• Aim of the task
The response must consist of all the entries, duplicated without alteration.

• Data supplied
####

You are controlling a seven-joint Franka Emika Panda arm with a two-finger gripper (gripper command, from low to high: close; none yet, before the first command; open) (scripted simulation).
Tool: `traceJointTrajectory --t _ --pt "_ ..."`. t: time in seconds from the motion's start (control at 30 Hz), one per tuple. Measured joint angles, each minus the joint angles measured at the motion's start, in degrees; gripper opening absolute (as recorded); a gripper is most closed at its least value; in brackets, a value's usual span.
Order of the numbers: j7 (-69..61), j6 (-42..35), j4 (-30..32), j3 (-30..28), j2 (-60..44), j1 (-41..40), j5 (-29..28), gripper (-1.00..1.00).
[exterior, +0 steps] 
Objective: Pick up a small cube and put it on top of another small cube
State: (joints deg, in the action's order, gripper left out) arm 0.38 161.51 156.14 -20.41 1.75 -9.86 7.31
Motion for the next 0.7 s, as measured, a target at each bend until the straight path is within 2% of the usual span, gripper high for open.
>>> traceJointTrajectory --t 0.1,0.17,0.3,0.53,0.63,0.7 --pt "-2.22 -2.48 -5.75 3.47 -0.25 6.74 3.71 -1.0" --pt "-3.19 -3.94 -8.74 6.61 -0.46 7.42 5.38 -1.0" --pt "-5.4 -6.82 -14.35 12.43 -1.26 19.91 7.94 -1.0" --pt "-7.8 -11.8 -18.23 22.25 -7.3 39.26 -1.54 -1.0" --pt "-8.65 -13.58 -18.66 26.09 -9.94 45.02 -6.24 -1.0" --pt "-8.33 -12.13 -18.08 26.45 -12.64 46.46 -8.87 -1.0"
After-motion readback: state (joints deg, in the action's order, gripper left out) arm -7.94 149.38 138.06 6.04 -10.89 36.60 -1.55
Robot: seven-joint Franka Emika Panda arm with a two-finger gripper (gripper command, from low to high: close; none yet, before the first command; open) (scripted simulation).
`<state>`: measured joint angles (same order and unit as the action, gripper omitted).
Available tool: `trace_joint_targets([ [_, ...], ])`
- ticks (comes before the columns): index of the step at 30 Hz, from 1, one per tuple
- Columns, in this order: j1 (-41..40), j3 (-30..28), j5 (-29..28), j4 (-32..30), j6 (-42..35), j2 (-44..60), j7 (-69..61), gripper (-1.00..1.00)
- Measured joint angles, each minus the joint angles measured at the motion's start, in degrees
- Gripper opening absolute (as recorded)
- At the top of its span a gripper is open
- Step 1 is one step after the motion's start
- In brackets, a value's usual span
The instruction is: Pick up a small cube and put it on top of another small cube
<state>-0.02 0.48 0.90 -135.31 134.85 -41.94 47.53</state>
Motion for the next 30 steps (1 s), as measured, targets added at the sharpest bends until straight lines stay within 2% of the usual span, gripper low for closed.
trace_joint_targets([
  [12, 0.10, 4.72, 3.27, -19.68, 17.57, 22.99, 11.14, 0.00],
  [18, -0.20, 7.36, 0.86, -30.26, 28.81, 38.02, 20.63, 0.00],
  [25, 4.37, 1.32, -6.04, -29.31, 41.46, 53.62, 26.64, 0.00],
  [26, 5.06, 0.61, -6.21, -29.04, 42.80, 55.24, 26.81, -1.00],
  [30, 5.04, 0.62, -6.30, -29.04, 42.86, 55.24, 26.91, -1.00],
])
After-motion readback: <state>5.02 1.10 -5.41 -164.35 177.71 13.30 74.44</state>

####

• Your solution
You are controlling a seven-joint Franka Emika Panda arm with a two-finger gripper (gripper command, from low to high: close; none yet, before the first command; open) (scripted simulation).
Tool: `traceJointTrajectory --t _ --pt "_ ..."`. t: time in seconds from the motion's start (control at 30 Hz), one per tuple. Measured joint angles, each minus the joint angles measured at the motion's start, in degrees; gripper opening absolute (as recorded); a gripper is most closed at its least value; in brackets, a value's usual span.
Order of the numbers: j7 (-69..61), j6 (-42..35), j4 (-30..32), j3 (-30..28), j2 (-60..44), j1 (-41..40), j5 (-29..28), gripper (-1.00..1.00).
[exterior, +0 steps] 
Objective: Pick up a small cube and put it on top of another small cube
State: (joints deg, in the action's order, gripper left out) arm 0.38 161.51 156.14 -20.41 1.75 -9.86 7.31
Motion for the next 0.7 s, as measured, a target at each bend until the straight path is within 2% of the usual span, gripper high for open.
>>> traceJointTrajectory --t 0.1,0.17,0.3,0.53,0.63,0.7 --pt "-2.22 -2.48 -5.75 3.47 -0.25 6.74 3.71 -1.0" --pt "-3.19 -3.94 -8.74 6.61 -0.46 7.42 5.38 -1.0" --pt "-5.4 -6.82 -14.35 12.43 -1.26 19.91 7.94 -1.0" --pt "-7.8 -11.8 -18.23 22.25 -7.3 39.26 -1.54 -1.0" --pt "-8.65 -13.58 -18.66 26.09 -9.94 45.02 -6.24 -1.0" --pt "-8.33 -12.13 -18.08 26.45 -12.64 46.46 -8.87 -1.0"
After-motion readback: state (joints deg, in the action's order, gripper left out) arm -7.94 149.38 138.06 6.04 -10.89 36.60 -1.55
Robot: seven-joint Franka Emika Panda arm with a two-finger gripper (gripper command, from low to high: close; none yet, before the first command; open) (scripted simulation).
`<state>`: measured joint angles (same order and unit as the action, gripper omitted).
Available tool: `trace_joint_targets([ [_, ...], ])`
- ticks (comes before the columns): index of the step at 30 Hz, from 1, one per tuple
- Columns, in this order: j1 (-41..40), j3 (-30..28), j5 (-29..28), j4 (-32..30), j6 (-42..35), j2 (-44..60), j7 (-69..61), gripper (-1.00..1.00)
- Measured joint angles, each minus the joint angles measured at the motion's start, in degrees
- Gripper opening absolute (as recorded)
- At the top of its span a gripper is open
- Step 1 is one step after the motion's start
- In brackets, a value's usual span
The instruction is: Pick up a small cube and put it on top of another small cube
<state>-0.02 0.48 0.90 -135.31 134.85 -41.94 47.53</state>
Motion for the next 30 steps (1 s), as measured, targets added at the sharpest bends until straight lines stay within 2% of the usual span, gripper low for closed.
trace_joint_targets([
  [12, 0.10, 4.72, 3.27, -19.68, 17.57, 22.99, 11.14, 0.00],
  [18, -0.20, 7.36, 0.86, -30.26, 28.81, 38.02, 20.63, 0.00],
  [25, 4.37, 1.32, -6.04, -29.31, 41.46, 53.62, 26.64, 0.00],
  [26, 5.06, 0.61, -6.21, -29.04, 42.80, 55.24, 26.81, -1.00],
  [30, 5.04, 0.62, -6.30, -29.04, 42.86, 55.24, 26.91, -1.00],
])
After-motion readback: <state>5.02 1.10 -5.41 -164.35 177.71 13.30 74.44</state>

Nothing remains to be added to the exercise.